Beside the office railing there was a machine—a cigarette vendor. Into a roller system at its top, I inserted two five-dollar bills from my pay. There was a faint whir as the robot photographic apparatus checked the denominations of the notes, and proved their authenticity. Two packs of cigarettes slipped down into the receiver arrangement.

"Five bucks apiece, Haynes," I said. "At a fair shipping rate, cigarettes brought out from Earth aren't worth much more than three bucks. But you're just a dirty chiseller, not satisfied with a fair profit. Costs here in the asteroids are naturally plenty steep; but you make a bad situation worse by charging at least twenty-five per-cent more than's reasonable! A Venutian stink-louse is more of a gentleman than you are, Haynes!"

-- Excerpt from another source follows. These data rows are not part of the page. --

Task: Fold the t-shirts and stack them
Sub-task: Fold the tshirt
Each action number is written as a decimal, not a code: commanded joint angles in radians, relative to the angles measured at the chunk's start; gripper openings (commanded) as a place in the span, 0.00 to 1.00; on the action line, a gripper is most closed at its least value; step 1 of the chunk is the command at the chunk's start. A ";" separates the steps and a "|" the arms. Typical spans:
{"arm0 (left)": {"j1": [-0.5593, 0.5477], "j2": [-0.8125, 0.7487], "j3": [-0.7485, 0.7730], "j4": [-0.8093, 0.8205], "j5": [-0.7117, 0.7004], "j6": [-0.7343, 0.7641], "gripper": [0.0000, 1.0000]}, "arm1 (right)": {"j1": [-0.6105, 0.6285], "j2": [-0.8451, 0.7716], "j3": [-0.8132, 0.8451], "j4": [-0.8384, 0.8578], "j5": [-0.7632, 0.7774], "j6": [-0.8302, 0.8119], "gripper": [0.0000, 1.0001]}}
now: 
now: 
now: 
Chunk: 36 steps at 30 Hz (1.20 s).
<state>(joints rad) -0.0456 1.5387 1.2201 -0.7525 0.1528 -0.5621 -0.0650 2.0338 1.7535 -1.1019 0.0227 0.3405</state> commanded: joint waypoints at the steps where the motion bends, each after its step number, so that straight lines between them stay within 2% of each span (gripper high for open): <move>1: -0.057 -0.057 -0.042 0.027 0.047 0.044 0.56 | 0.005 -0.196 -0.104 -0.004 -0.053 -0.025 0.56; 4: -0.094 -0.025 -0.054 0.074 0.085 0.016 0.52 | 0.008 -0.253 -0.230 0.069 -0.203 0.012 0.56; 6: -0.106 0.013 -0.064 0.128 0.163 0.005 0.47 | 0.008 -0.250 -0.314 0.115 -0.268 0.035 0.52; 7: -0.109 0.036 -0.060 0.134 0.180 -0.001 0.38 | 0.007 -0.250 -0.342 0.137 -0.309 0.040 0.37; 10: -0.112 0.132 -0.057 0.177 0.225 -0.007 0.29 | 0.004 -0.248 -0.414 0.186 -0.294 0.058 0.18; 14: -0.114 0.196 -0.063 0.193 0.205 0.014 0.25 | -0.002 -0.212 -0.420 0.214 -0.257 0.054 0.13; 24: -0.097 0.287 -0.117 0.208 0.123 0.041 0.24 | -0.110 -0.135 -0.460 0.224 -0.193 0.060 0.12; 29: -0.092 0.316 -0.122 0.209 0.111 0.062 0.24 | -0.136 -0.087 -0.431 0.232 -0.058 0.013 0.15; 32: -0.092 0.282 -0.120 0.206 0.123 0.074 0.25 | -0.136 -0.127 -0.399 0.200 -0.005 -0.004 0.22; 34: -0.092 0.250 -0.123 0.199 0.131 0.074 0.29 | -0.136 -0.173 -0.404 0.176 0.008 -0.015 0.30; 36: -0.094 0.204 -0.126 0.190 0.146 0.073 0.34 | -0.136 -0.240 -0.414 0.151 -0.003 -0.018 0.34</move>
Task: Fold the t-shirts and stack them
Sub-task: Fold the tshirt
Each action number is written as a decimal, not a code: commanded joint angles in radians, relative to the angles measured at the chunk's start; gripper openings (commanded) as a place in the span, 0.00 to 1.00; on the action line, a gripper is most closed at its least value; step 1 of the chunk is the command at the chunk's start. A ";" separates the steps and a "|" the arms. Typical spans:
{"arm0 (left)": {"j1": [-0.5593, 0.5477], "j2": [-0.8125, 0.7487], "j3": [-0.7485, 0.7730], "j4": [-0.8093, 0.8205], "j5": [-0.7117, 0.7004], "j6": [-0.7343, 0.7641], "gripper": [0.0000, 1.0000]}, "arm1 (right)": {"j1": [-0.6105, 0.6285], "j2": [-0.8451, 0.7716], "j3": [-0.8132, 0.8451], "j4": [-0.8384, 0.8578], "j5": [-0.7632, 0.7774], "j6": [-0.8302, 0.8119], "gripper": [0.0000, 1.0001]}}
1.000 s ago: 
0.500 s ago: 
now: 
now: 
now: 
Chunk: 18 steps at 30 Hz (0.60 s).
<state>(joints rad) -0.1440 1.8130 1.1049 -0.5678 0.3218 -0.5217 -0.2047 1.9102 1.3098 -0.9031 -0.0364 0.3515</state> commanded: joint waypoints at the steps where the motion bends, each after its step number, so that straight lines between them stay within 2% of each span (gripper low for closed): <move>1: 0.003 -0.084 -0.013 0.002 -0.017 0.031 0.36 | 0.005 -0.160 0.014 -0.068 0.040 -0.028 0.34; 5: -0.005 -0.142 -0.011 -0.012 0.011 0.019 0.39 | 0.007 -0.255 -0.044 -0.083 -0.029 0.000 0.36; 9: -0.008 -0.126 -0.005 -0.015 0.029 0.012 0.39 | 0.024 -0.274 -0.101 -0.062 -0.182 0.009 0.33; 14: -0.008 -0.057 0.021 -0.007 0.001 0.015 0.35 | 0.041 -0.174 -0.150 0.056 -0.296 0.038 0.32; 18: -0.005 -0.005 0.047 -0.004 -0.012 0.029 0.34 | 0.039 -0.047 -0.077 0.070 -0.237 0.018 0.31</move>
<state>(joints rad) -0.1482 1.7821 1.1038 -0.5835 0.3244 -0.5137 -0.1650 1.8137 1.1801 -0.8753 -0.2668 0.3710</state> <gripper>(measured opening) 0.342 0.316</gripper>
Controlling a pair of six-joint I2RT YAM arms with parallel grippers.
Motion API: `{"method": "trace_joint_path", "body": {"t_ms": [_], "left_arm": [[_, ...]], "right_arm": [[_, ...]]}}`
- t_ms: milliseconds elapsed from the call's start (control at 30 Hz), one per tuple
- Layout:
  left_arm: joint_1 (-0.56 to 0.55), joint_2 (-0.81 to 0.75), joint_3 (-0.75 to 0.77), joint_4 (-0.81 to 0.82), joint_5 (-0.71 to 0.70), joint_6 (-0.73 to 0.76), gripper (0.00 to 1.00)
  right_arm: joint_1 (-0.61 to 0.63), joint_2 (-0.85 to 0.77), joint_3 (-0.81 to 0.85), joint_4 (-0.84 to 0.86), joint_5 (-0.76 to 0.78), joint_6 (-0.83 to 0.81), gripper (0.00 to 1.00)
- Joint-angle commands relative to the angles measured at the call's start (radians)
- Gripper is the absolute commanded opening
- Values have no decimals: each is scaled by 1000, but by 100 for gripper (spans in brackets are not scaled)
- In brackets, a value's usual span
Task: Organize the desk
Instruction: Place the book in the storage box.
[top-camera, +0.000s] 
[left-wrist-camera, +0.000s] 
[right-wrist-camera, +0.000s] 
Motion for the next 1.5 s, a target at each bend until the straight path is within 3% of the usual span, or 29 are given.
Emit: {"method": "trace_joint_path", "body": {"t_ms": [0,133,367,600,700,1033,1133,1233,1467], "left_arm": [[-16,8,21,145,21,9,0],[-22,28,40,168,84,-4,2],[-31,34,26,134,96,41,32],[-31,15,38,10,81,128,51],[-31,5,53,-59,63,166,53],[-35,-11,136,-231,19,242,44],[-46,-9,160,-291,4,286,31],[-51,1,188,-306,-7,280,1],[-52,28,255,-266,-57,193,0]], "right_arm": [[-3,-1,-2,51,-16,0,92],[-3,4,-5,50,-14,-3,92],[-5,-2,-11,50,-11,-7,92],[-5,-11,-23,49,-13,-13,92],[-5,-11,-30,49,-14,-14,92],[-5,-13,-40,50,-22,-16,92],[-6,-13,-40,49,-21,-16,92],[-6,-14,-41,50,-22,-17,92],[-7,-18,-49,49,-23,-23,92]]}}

Oh, there was a Satanic satisfaction in feeling the snarl in my throat, and seeing Haynes' face go purplish red, and then white with surprise and fury. Some other space men had entered the pay office, and they hid their grins of pleasure behind calloused palms.

First I thought Norman Haynes would swing at me. But he didn't. He lacked that kind of nerve. He began to sputter and curse under his breath, and I thought of a snake hissing. I felt the danger of it, though—danger that broods and plans, and doesn't come out into the open, but waits its chance to strike. Knowing that it was there, sizzling in Haynes' mind, gave me a thrill.

Casually I tossed one of the packs of cigarettes to Nick Mavrocordatus, who had come with me into the pay office. He gave me a nudge, which meant we'd better scram. When we were out of the building, he held me off from going to any of the few tawdry saloons there under the small, glassed-in airdome of Enterprize City, the one shabby scrap of civilization and excuse for comfort.

"No drinks now, Chet," Nick whispered. "Can't chance it. Got to keep on our toes. In one way I'm glad you talked down to that—whatever you want to call him. But you've made us the worst possible enemy we could have—now."

I shrugged. "What were you gonna tell me before, Nick?" I demanded. "I gathered you had something plenty big in view."

He answered me so abruptly that I didn't quite believe my ears at first. "Pa and Sis and Geedeh and I, have made good, Chet," he said. "We found—not just pickings—but a real fortune in ore, on planetoid 439. So rich is the deposit that we could buy our own smelting and purifying machinery, and hire ships under our own control, to take the refined metals back to Earth!"

"You're kidding, Nick," I said amazedly.

"Not a bit of it," he returned.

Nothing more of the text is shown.